── Source data ──

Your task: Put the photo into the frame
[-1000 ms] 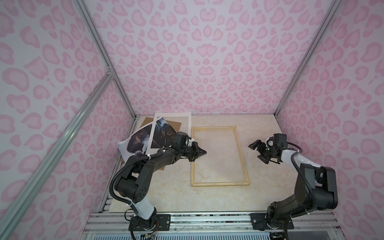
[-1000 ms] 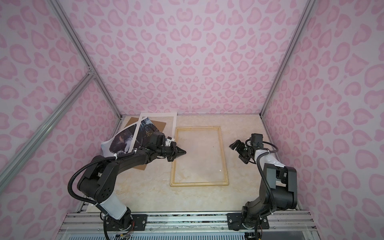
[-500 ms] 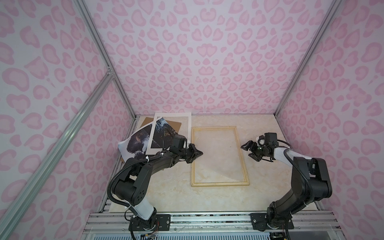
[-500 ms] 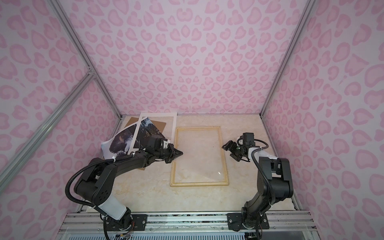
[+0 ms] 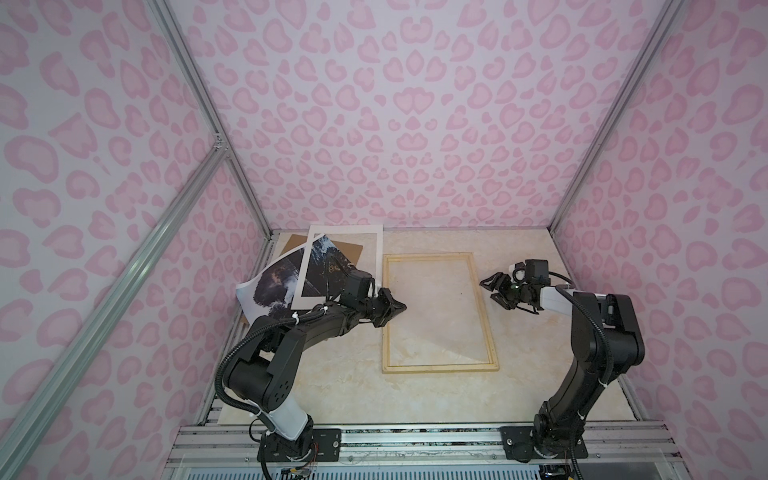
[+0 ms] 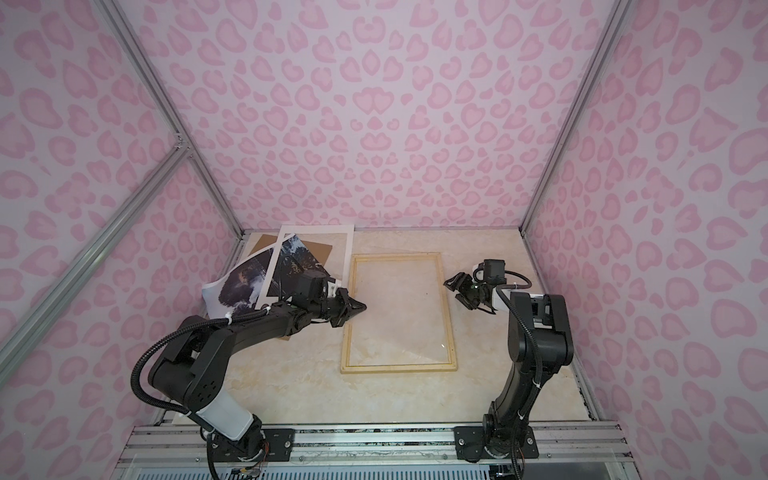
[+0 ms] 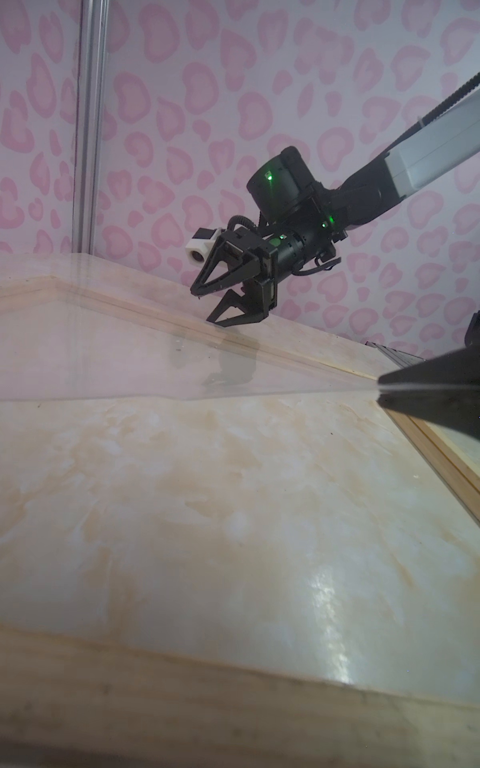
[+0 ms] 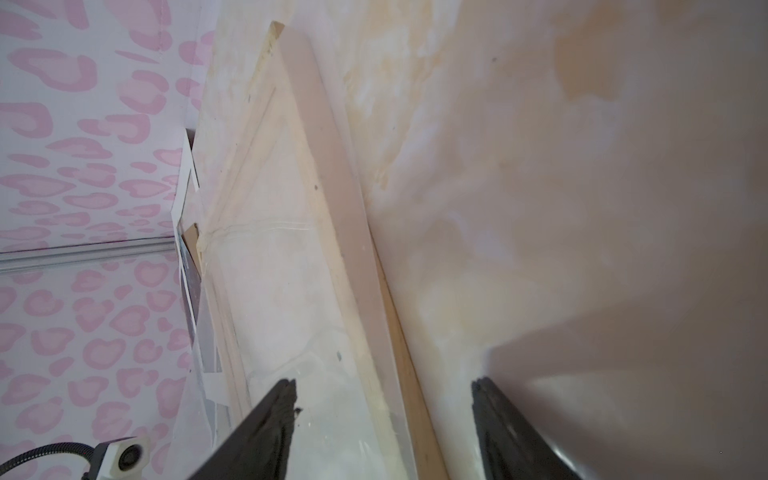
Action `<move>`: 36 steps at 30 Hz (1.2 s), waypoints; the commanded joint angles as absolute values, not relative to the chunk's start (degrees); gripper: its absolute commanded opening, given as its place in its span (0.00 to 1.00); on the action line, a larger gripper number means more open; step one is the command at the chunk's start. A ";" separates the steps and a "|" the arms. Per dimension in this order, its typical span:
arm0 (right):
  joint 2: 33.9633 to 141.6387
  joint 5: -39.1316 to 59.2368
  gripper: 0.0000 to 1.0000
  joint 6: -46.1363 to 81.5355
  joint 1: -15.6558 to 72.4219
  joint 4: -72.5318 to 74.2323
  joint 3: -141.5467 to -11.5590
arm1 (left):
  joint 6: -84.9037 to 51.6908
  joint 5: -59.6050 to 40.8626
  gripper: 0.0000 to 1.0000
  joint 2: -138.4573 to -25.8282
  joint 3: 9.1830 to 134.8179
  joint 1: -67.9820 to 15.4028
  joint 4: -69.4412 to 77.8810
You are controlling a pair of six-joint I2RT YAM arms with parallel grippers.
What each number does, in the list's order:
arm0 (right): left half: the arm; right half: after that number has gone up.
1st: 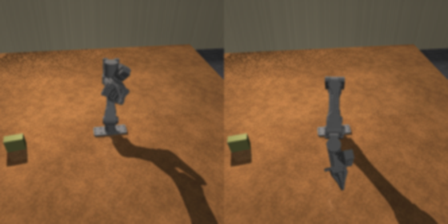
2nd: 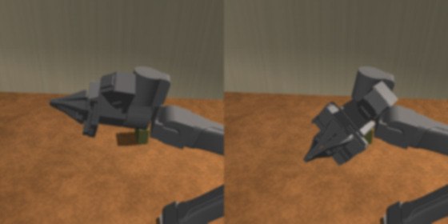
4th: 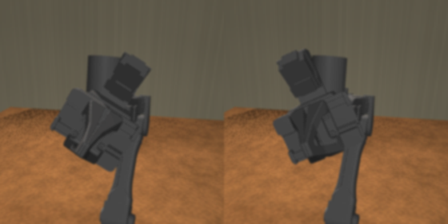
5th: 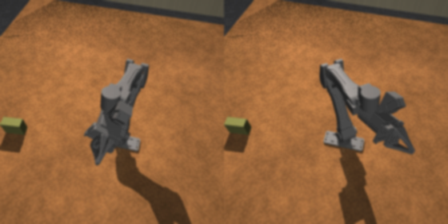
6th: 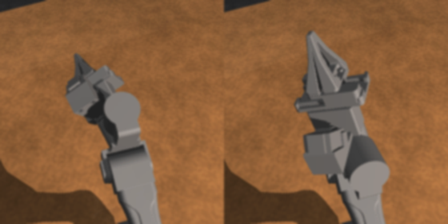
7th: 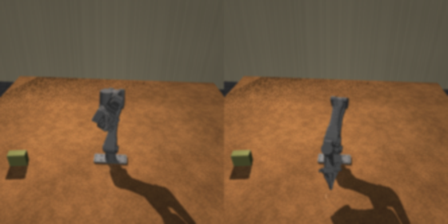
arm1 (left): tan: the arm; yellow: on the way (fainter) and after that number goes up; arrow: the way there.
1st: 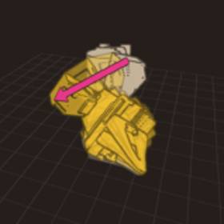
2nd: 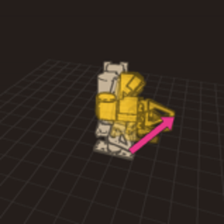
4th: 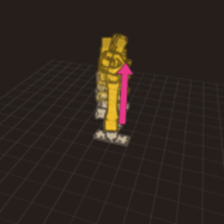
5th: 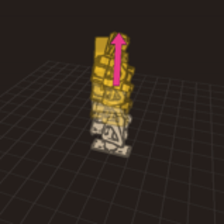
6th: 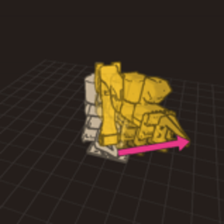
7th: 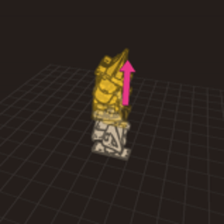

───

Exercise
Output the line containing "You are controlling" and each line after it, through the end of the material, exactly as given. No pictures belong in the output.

Written solution
You are controlling a pair of six-joint I2RT YAM arms with parallel grippers.
What each number does, in the list's order:
arm0 (right): left half: the arm; right half: after that number has gone up.
1st: 
2nd: 
4th: 
5th: 
6th: 
7th: 
arm1 (left): tan: the arm; yellow: on the way (fainter) and after that number goes up; arrow: the way there.
1st: 
2nd: 
4th: 
5th: 
6th: 
7th: 

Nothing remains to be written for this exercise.